Experimental (Academic) AutoIT Script Interpreter [C++]

twitchyliquid64 · January 3, 2012

For a long time now, I have been curious about the dealing of Interpreters, and compilers, and often, this curiousity manifests into some experimentation.

My Interpreter (nicknamed PARADIME) is an attempt at interpreting the autoit syntax, to gain a better understanding of how AutoIT 'ticks' and also to cure my curiousity to see if I can write an interpreter for an existing language.
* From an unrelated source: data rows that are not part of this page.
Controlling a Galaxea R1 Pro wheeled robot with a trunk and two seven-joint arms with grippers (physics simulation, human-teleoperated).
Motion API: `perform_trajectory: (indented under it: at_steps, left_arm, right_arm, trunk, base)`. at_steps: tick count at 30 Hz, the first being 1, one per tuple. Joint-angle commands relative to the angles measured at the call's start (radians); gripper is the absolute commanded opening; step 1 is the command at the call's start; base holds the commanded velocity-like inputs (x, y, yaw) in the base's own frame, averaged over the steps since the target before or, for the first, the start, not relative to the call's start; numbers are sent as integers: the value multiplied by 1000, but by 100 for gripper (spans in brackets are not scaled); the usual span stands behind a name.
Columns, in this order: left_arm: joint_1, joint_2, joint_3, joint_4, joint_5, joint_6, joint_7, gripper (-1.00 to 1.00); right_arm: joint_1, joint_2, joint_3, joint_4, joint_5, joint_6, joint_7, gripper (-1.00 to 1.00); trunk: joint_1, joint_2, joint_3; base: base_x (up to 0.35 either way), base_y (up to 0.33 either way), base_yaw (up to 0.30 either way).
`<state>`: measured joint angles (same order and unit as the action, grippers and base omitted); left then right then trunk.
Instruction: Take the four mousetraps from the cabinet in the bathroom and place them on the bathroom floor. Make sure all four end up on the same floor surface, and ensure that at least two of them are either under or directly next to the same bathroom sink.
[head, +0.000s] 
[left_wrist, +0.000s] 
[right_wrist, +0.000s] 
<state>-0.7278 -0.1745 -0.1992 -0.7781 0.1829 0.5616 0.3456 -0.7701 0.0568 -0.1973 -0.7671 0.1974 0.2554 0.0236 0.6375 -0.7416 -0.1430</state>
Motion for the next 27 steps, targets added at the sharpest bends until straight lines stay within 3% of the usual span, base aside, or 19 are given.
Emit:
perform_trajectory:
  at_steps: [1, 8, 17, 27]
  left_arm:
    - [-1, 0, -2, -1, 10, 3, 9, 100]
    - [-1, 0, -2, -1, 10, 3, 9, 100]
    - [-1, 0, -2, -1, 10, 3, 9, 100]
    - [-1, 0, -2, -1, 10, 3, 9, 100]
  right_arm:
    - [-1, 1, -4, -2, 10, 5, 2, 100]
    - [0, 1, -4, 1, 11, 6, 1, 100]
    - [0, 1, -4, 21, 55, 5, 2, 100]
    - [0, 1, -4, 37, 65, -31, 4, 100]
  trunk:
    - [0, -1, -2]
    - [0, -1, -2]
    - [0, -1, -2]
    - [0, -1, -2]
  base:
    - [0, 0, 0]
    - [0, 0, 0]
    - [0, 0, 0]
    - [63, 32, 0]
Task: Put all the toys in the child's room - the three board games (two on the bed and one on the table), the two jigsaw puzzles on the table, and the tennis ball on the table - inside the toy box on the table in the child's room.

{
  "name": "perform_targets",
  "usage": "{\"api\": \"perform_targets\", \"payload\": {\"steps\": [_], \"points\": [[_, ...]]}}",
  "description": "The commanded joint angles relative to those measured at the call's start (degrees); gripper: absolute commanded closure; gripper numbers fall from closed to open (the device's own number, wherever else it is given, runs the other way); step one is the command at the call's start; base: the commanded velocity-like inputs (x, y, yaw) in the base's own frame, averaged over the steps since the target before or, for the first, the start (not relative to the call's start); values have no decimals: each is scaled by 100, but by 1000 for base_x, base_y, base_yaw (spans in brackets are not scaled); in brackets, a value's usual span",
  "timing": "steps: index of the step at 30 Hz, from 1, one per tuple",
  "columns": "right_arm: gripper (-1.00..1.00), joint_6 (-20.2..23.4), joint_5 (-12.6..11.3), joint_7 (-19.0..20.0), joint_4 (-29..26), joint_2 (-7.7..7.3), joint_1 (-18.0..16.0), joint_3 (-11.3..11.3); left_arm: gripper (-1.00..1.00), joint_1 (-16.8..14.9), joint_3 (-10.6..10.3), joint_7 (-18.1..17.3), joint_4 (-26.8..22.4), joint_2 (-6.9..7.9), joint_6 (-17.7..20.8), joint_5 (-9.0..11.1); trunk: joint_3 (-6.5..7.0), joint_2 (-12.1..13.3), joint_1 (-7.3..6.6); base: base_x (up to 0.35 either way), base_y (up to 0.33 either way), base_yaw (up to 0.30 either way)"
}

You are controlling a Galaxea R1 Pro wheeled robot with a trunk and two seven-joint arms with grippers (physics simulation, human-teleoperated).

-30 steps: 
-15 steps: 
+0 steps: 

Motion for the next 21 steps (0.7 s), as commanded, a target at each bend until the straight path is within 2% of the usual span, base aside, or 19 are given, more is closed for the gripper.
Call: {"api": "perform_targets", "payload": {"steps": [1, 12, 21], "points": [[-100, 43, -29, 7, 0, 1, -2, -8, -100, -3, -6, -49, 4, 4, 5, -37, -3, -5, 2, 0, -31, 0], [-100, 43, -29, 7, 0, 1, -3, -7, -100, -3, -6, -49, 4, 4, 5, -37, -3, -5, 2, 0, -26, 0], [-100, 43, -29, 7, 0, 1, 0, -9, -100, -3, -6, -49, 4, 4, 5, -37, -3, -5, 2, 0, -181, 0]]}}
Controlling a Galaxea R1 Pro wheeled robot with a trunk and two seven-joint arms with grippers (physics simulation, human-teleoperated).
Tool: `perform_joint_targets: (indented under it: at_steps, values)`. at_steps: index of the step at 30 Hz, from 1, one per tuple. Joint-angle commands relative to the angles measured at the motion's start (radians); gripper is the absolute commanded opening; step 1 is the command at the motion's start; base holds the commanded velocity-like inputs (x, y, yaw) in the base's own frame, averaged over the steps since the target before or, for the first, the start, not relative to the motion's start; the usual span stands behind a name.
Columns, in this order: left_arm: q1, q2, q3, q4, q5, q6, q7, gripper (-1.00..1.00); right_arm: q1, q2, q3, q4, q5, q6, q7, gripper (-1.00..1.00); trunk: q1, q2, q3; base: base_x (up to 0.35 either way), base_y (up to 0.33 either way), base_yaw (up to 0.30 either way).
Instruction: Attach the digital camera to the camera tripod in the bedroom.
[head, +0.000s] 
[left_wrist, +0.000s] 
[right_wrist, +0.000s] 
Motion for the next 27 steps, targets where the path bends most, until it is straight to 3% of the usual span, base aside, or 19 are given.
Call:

The current (UNFINISHED) result I am quite happy with. A great deal of the syntatical features of autoit are implemented, with most intended to be implemented.

The Following functionality operates correctly in my Interpreter:

Global Declarations
'=' Assignments
Function calls (including recursive)
Variant Datatype (Implementing Arrays, INT32, INT64, double, string)
Operators: + - / * > < <> >= <= = ==
Singleline IF
Multiline IF
WHILE statements
About 20 macros
About 12 Builtin Functions{
ConsoleWrite
FileRead
FileOpen
FileClose
MsgBox(Non optional params only)
Stringlen
StringLeft/Right
StringTrimLeft/Right
TimerInit
(TimerDiff() is bugged, however)
}
Arrays

For example, the following code will execute correctly.

$t = 1
$t2 = 2

if $t = $t2 then MsgBox(48, "TEST", "EQUALITY")
if $t <> $t2 then MsgBox(48, "TEST", "NOT EQUALITY")

Global $mate = 89, $eee, $f = 55, $arraydestroytest[65000]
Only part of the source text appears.